One of the strategies currently pursued by the Vietnamese government is to join forces with Thailand, despite it not being a TPP country. Both countries are looking at deepening their cooperation in order to strengthen their respective garment industries, better exploit the ASEAN market and increase their benefits once TPP comes into effect.
Firstly, Vietnam would to some degree benefit from a fully integrated vertical supply chain with Thailand in regards to sourcing. More importantly yet, the country’s nascent textile industry could learn from the higher knowledge level available in the Thai textile and garment industry, especially in the areas of yarn and fabric production, design activities and administration needed to build a fully integrated supply chain within Vietnam. Thailand on the other hand, not being part of TPP, sees its competitiveness waning and would like to get a foot in the door. At this stage, the best option for Thai textile manufacturers is to enhance cooperation with Vietnamese companies, moving production to Vietnam in order to enjoy TPP’s beneficial regulations.
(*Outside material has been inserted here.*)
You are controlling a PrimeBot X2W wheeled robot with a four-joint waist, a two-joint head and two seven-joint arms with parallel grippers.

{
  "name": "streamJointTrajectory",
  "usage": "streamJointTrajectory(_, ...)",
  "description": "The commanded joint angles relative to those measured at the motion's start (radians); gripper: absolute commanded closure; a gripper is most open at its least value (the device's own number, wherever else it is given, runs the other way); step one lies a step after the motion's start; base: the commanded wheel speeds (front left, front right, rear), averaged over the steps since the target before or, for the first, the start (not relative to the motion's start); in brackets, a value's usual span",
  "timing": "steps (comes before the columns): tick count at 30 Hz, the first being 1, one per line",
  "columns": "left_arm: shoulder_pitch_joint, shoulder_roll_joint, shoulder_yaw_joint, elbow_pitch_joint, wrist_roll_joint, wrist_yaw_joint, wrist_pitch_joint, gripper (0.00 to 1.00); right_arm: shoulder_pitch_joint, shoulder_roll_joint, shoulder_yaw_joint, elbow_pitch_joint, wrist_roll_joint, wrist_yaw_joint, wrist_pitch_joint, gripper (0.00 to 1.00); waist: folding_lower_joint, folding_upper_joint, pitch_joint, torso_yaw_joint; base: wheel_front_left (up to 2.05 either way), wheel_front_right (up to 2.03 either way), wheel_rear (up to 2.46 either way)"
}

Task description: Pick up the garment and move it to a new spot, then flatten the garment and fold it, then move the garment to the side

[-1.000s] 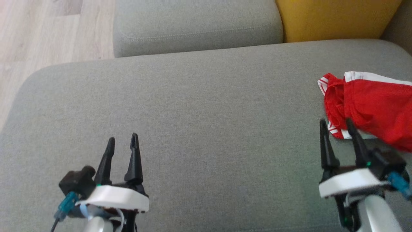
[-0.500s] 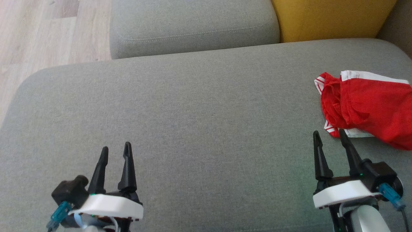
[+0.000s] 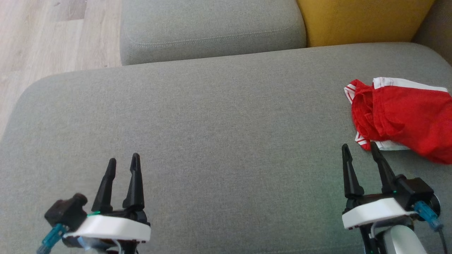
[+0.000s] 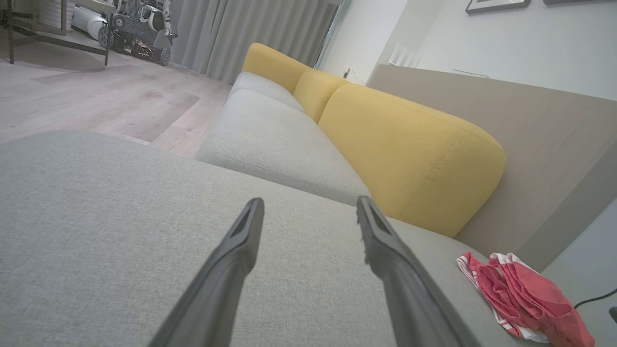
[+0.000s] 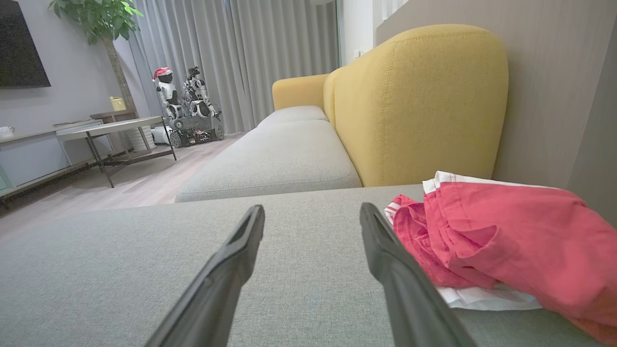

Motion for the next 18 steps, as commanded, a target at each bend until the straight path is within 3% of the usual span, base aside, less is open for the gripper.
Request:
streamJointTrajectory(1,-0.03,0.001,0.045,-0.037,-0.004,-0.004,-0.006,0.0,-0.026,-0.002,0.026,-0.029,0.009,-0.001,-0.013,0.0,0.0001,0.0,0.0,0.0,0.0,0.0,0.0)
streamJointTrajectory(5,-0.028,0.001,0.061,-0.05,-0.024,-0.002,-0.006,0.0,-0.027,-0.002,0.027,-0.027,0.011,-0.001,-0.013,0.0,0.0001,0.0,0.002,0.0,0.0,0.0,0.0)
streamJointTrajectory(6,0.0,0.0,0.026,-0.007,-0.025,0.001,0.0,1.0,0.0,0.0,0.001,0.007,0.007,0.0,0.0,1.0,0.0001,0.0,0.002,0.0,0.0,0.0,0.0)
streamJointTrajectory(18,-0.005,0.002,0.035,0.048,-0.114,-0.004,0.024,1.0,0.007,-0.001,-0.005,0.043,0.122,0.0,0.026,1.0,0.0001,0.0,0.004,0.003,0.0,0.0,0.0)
A Vietnamese-Thai cooperation is thus a win-win situation for both countries. Last year, the trade turnover between the two countries reached 10 billion USD, realizing a year-on-year increase of 12.5 percent.
Overall, global apparel trade was estimated at 800 billion USD in 2014. 50 percent of global apparel production originated in Asia, the number will have risen by 10% in 2030.
BDS Insight: Being the only low cost Asian country joining the TPP, Vietnam enjoys a major advantage compared to its regional peers. The country is already popular with apparel producers due to its comparatively low labor costs and easily trained population. Under TPP, Vietnam is estimated to increase its global apparel market share by 6 to 7% until 2024.